◆ **DESCRIPTION OF THE TASK**
Every line below should come back exactly as written, though the pictures stay out.

=== Begin Enclosure ===

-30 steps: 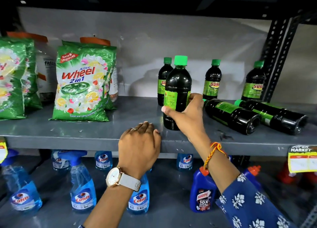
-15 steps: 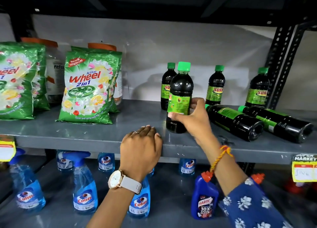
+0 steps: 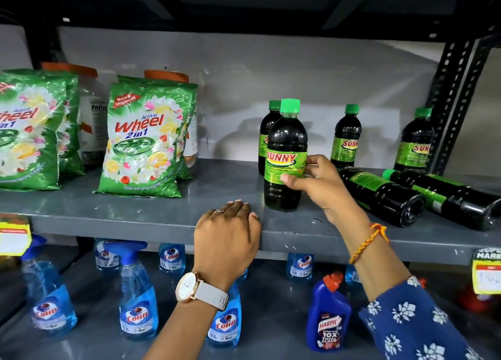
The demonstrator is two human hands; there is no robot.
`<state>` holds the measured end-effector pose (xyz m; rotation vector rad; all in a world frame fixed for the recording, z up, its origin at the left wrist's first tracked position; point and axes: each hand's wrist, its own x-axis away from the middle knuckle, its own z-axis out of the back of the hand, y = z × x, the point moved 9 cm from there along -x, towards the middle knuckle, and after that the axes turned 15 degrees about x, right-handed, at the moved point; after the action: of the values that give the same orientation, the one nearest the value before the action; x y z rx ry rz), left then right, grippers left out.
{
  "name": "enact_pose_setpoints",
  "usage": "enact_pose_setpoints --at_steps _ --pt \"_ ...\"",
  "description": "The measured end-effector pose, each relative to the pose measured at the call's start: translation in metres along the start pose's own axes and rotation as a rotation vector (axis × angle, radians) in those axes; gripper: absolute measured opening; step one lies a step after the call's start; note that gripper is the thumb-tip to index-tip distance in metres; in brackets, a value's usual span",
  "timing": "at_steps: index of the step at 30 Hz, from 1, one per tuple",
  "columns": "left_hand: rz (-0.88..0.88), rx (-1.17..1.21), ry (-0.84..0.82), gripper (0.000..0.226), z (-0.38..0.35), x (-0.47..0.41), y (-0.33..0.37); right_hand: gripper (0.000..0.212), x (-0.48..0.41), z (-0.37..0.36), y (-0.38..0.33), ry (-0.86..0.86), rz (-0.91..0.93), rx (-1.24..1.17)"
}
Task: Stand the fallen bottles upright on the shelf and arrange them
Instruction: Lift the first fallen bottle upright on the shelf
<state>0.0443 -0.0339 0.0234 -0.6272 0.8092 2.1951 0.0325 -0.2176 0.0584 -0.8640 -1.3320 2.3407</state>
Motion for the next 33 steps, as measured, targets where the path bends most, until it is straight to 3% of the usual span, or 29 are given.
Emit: enact_pose_setpoints --at_steps 3,5,9,12,20,29,33 --pt "0.005 -0.005 0.013 0.040 0.000 0.000 -0.001 0.041 0.000 -0.009 -0.002 -0.233 0.027 -0.078" --pt "0.007 -0.008 0.018 0.038 0.000 0.000 -0.001 0.039 0.003 -0.012 -0.004 -0.261 0.071 -0.054" --pt "0.006 -0.014 0.014 0.038 -0.002 -0.001 -0.001 0.066 0.009 -0.011 -0.008 -0.011 0.124 0.086" --pt "0.009 -0.022 0.009 0.039 -0.002 -0.002 -0.001 0.068 0.011 -0.006 -0.005 0.132 0.139 0.201" --pt "0.003 -0.029 0.012 0.039 -0.001 -0.001 0.000 0.051 0.021 -0.007 -0.009 0.107 0.205 0.235" --pt "-0.009 -0.056 0.047 0.043 0.002 0.001 0.003 0.050 0.051 0.000 -0.012 0.080 0.245 0.259" --pt "-0.006 -0.070 0.036 0.029 0.004 0.003 0.005 0.057 0.057 -0.001 -0.012 0.044 0.229 0.241"
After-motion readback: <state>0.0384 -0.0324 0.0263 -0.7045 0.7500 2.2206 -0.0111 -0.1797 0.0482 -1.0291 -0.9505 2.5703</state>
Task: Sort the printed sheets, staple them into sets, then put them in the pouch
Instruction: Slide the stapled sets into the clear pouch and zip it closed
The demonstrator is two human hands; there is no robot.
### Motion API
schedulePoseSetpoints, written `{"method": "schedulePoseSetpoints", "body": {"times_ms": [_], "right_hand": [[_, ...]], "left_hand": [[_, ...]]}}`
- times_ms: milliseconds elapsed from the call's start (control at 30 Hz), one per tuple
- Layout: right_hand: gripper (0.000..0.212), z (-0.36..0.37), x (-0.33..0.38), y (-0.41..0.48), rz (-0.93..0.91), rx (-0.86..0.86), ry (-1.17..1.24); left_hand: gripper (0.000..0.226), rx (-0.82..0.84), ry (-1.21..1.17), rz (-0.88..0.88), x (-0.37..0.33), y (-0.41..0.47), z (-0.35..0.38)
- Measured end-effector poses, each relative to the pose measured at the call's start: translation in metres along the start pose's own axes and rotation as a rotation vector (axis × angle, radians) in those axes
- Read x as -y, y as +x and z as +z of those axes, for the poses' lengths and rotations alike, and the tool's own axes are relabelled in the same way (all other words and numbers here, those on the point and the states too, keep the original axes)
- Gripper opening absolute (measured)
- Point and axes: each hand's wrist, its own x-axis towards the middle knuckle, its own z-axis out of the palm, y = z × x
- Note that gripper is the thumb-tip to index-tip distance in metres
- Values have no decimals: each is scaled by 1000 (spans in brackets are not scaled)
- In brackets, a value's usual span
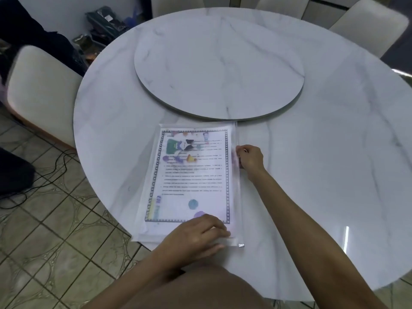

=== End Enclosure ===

◆ **ANSWER TO THIS PROBLEM**
-30 steps: 
-15 steps: 
+0 steps: 
The demonstrator is two human hands; there is no robot.
`<state>` holds the measured end-effector pose (xyz m; rotation vector rad; all in a world frame fixed for the recording, z up, its origin at the left wrist's first tracked position; point and axes: each hand's wrist, its own x-axis away from the middle knuckle, its own z-axis out of the back of the hand, y = z × x, the point moved 9 cm from there along -x, towards the middle knuckle, and after that the axes turned 15 degrees about x, right-handed, at the moved point; after the action: of the values that give the same orientation, the one nearest the value before the action; x y z rx ry rz), left then right, grippers left out.
{
  "name": "enact_pose_setpoints",
  "usage": "enact_pose_setpoints --at_steps _ --pt \"_ ...\"",
  "description": "The measured end-effector pose, each relative to the pose measured at the call's start: translation in metres along the start pose's own axes and rotation as a rotation vector (axis × angle, radians) in those axes; gripper: absolute measured opening; step one lies a step after the call's start; note that gripper is the thumb-tip to index-tip distance in metres; in brackets, a value's usual span",
  "timing": "at_steps: index of the step at 30 Hz, from 1, one per tuple",
  "columns": "left_hand: rz (-0.88..0.88), rx (-1.17..1.21), ry (-0.84..0.82), gripper (0.000..0.226), z (-0.38..0.35), x (-0.47..0.41), y (-0.33..0.37); right_hand: gripper (0.000..0.212), x (-0.48..0.41), z (-0.37..0.36), y (-0.38..0.33), ry (-0.86..0.86), rz (-0.91..0.93), rx (-1.24..1.17)"
}
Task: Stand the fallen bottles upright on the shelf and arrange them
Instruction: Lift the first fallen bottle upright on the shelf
<state>0.0443 -0.0339 0.0234 -0.6272 0.8092 2.1951 0.0325 -0.2176 0.0584 -0.8640 -1.3320 2.3407</state>
Motion for the next 33 steps, as measured, targets where the path bends most, until it is straight to 3% of the usual span, or 29 are given.
Emit: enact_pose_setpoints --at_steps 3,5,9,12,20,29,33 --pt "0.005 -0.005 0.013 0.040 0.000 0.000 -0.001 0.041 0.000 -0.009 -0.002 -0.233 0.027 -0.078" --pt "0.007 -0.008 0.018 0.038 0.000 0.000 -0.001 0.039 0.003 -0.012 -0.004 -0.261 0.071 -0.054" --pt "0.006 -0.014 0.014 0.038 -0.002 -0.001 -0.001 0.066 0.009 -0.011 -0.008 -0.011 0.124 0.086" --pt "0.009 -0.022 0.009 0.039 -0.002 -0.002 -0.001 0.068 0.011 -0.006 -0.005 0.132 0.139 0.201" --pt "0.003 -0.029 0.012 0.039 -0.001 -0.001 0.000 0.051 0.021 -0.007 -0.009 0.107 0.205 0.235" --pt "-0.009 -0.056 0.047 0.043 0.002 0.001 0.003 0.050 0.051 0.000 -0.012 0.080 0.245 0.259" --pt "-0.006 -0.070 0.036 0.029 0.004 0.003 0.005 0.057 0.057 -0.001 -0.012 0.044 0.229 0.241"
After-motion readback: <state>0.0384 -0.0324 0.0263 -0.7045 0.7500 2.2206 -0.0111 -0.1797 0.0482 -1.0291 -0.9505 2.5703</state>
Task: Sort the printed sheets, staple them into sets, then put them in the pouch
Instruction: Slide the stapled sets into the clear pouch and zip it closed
The demonstrator is two human hands; there is no robot.
### Motion API
schedulePoseSetpoints, written `{"method": "schedulePoseSetpoints", "body": {"times_ms": [_], "right_hand": [[_, ...]], "left_hand": [[_, ...]]}}`
- times_ms: milliseconds elapsed from the call's start (control at 30 Hz), one per tuple
- Layout: right_hand: gripper (0.000..0.212), z (-0.36..0.37), x (-0.33..0.38), y (-0.41..0.48), rz (-0.93..0.91), rx (-0.86..0.86), ry (-1.17..1.24); left_hand: gripper (0.000..0.226), rx (-0.82..0.84), ry (-1.21..1.17), rz (-0.88..0.88), x (-0.37..0.33), y (-0.41..0.47), z (-0.35..0.38)
- Measured end-effector poses, each relative to the pose measured at the call's start: translation in metres along the start pose's own axes and rotation as a rotation vector (axis × angle, radians) in those axes
- Read x as -y, y as +x and z as +z of those axes, for the poses' lengths and rotations alike, and the tool's own axes are relabelled in the same way (all other words and numbers here, those on the point and the states too, keep the original axes)
- Gripper opening absolute (measured)
- Point and axes: each hand's wrist, its own x-axis towards the middle knuckle, its own z-axis out of the palm, y = z × x
- Note that gripper is the thumb-tip to index-tip distance in metres
- Values have no decimals: each is scaled by 1000 (spans in brackets are not scaled)
- In brackets, a value's usual span

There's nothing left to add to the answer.